▶ [PROMPT] Return the records in full, with every character preserved.

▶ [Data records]
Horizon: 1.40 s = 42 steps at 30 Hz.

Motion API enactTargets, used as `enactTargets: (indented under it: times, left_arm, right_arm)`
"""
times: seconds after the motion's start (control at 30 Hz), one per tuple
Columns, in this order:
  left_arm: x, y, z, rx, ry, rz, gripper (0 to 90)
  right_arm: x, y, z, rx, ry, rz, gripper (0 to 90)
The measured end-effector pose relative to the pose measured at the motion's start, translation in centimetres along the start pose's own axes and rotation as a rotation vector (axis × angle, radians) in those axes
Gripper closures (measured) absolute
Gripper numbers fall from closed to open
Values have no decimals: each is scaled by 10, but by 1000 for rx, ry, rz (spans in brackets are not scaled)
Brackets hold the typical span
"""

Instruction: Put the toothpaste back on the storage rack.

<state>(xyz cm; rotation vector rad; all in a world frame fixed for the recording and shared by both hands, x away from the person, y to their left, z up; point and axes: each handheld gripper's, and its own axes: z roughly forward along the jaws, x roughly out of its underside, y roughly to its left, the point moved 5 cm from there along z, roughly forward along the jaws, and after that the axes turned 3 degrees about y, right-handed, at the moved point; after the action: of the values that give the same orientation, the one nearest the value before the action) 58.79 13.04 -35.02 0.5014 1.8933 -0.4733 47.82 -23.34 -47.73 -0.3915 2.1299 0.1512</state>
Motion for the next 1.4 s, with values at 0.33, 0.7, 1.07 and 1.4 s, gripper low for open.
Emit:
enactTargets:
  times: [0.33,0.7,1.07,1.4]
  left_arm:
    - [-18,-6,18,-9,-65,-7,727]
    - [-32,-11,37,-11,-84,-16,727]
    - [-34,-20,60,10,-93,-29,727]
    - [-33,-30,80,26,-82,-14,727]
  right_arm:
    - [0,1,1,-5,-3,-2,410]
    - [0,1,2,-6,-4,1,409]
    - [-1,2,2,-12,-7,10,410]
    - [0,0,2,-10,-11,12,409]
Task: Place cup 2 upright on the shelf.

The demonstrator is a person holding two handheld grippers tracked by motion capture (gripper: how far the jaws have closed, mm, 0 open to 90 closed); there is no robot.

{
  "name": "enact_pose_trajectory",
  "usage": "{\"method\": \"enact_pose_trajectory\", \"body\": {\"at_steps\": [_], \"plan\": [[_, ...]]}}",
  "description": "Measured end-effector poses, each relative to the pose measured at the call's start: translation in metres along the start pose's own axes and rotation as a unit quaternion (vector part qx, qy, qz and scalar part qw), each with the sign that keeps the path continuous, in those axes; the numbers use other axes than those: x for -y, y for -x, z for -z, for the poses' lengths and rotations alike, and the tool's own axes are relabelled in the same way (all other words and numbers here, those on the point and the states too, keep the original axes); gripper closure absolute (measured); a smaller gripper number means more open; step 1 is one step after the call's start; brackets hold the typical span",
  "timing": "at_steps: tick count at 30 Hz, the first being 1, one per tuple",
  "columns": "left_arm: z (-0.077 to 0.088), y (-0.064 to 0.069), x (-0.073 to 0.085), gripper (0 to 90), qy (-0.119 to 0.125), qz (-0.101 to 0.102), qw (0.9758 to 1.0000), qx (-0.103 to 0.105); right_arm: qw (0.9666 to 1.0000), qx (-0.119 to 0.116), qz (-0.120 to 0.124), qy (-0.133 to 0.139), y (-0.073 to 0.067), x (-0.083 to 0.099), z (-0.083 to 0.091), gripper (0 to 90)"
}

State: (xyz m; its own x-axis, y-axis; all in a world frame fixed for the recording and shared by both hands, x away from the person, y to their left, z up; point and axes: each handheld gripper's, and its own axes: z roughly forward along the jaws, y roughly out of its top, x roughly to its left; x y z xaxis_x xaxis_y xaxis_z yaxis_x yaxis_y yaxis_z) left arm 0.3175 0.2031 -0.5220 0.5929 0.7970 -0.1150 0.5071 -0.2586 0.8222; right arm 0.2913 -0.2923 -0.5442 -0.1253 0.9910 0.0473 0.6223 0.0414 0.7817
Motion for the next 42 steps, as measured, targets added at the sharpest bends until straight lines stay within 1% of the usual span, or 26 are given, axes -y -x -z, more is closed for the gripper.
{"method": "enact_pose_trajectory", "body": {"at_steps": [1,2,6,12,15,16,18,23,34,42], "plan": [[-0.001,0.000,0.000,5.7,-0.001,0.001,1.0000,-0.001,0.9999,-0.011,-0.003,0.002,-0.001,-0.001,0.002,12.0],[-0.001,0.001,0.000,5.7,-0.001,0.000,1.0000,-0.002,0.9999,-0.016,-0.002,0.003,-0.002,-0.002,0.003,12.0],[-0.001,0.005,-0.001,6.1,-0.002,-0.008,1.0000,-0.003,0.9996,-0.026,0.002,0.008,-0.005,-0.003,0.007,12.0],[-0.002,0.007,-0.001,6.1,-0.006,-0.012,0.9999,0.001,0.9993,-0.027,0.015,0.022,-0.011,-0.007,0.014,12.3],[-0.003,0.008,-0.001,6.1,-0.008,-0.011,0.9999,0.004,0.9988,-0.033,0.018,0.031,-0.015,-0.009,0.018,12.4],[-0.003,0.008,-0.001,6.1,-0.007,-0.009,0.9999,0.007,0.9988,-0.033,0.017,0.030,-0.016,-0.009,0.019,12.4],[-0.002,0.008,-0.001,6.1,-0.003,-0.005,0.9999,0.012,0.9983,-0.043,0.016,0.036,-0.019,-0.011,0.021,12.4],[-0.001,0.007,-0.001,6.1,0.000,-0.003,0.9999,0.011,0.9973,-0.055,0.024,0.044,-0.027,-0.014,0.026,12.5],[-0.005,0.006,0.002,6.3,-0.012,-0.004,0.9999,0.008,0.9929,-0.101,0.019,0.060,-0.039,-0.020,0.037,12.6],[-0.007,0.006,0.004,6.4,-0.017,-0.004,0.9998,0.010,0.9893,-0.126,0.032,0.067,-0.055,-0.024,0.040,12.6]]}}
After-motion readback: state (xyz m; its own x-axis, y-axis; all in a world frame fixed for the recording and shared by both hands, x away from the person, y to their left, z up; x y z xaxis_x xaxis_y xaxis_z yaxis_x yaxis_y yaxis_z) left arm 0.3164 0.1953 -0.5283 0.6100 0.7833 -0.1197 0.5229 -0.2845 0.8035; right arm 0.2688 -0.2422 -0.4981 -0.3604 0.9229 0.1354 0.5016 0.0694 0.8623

▶ [RESULT OF THIS EXERCISE]
Horizon: 1.40 s = 42 steps at 30 Hz.

Motion API enactTargets, used as `enactTargets: (indented under it: times, left_arm, right_arm)`
"""
times: seconds after the motion's start (control at 30 Hz), one per tuple
Columns, in this order:
  left_arm: x, y, z, rx, ry, rz, gripper (0 to 90)
  right_arm: x, y, z, rx, ry, rz, gripper (0 to 90)
The measured end-effector pose relative to the pose measured at the motion's start, translation in centimetres along the start pose's own axes and rotation as a rotation vector (axis × angle, radians) in those axes
Gripper closures (measured) absolute
Gripper numbers fall from closed to open
Values have no decimals: each is scaled by 10, but by 1000 for rx, ry, rz (spans in brackets are not scaled)
Brackets hold the typical span
"""

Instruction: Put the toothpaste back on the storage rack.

<state>(xyz cm; rotation vector rad; all in a world frame fixed for the recording and shared by both hands, x away from the person, y to their left, z up; point and axes: each handheld gripper's, and its own axes: z roughly forward along the jaws, x roughly out of its underside, y roughly to its left, the point moved 5 cm from there along z, roughly forward along the jaws, and after that the axes turned 3 degrees about y, right-handed, at the moved point; after the action: of the values that give the same orientation, the one nearest the value before the action) 58.79 13.04 -35.02 0.5014 1.8933 -0.4733 47.82 -23.34 -47.73 -0.3915 2.1299 0.1512</state>
Motion for the next 1.4 s, with values at 0.33, 0.7, 1.07 and 1.4 s, gripper low for open.
Emit:
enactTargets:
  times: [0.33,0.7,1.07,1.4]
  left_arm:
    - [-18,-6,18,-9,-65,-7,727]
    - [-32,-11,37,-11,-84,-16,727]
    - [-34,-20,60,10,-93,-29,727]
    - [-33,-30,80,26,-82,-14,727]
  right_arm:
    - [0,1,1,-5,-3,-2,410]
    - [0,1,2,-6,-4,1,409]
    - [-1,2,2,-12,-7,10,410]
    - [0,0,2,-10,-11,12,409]
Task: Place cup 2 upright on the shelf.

The demonstrator is a person holding two handheld grippers tracked by motion capture (gripper: how far the jaws have closed, mm, 0 open to 90 closed); there is no robot.

{
  "name": "enact_pose_trajectory",
  "usage": "{\"method\": \"enact_pose_trajectory\", \"body\": {\"at_steps\": [_], \"plan\": [[_, ...]]}}",
  "description": "Measured end-effector poses, each relative to the pose measured at the call's start: translation in metres along the start pose's own axes and rotation as a unit quaternion (vector part qx, qy, qz and scalar part qw), each with the sign that keeps the path continuous, in those axes; the numbers use other axes than those: x for -y, y for -x, z for -z, for the poses' lengths and rotations alike, and the tool's own axes are relabelled in the same way (all other words and numbers here, those on the point and the states too, keep the original axes); gripper closure absolute (measured); a smaller gripper number means more open; step 1 is one step after the call's start; brackets hold the typical span",
  "timing": "at_steps: tick count at 30 Hz, the first being 1, one per tuple",
  "columns": "left_arm: z (-0.077 to 0.088), y (-0.064 to 0.069), x (-0.073 to 0.085), gripper (0 to 90), qy (-0.119 to 0.125), qz (-0.101 to 0.102), qw (0.9758 to 1.0000), qx (-0.103 to 0.105); right_arm: qw (0.9666 to 1.0000), qx (-0.119 to 0.116), qz (-0.120 to 0.124), qy (-0.133 to 0.139), y (-0.073 to 0.067), x (-0.083 to 0.099), z (-0.083 to 0.091), gripper (0 to 90)"
}

State: (xyz m; its own x-axis, y-axis; all in a world frame fixed for the recording and shared by both hands, x away from the person, y to their left, z up; point and axes: each handheld gripper's, and its own axes: z roughly forward along the jaws, y roughly out of its top, x roughly to its left; x y z xaxis_x xaxis_y xaxis_z yaxis_x yaxis_y yaxis_z) left arm 0.3175 0.2031 -0.5220 0.5929 0.7970 -0.1150 0.5071 -0.2586 0.8222; right arm 0.2913 -0.2923 -0.5442 -0.1253 0.9910 0.0473 0.6223 0.0414 0.7817
Motion for the next 42 steps, as measured, targets added at the sharpest bends until straight lines stay within 1% of the usual span, or 26 are given, axes -y -x -z, more is closed for the gripper.
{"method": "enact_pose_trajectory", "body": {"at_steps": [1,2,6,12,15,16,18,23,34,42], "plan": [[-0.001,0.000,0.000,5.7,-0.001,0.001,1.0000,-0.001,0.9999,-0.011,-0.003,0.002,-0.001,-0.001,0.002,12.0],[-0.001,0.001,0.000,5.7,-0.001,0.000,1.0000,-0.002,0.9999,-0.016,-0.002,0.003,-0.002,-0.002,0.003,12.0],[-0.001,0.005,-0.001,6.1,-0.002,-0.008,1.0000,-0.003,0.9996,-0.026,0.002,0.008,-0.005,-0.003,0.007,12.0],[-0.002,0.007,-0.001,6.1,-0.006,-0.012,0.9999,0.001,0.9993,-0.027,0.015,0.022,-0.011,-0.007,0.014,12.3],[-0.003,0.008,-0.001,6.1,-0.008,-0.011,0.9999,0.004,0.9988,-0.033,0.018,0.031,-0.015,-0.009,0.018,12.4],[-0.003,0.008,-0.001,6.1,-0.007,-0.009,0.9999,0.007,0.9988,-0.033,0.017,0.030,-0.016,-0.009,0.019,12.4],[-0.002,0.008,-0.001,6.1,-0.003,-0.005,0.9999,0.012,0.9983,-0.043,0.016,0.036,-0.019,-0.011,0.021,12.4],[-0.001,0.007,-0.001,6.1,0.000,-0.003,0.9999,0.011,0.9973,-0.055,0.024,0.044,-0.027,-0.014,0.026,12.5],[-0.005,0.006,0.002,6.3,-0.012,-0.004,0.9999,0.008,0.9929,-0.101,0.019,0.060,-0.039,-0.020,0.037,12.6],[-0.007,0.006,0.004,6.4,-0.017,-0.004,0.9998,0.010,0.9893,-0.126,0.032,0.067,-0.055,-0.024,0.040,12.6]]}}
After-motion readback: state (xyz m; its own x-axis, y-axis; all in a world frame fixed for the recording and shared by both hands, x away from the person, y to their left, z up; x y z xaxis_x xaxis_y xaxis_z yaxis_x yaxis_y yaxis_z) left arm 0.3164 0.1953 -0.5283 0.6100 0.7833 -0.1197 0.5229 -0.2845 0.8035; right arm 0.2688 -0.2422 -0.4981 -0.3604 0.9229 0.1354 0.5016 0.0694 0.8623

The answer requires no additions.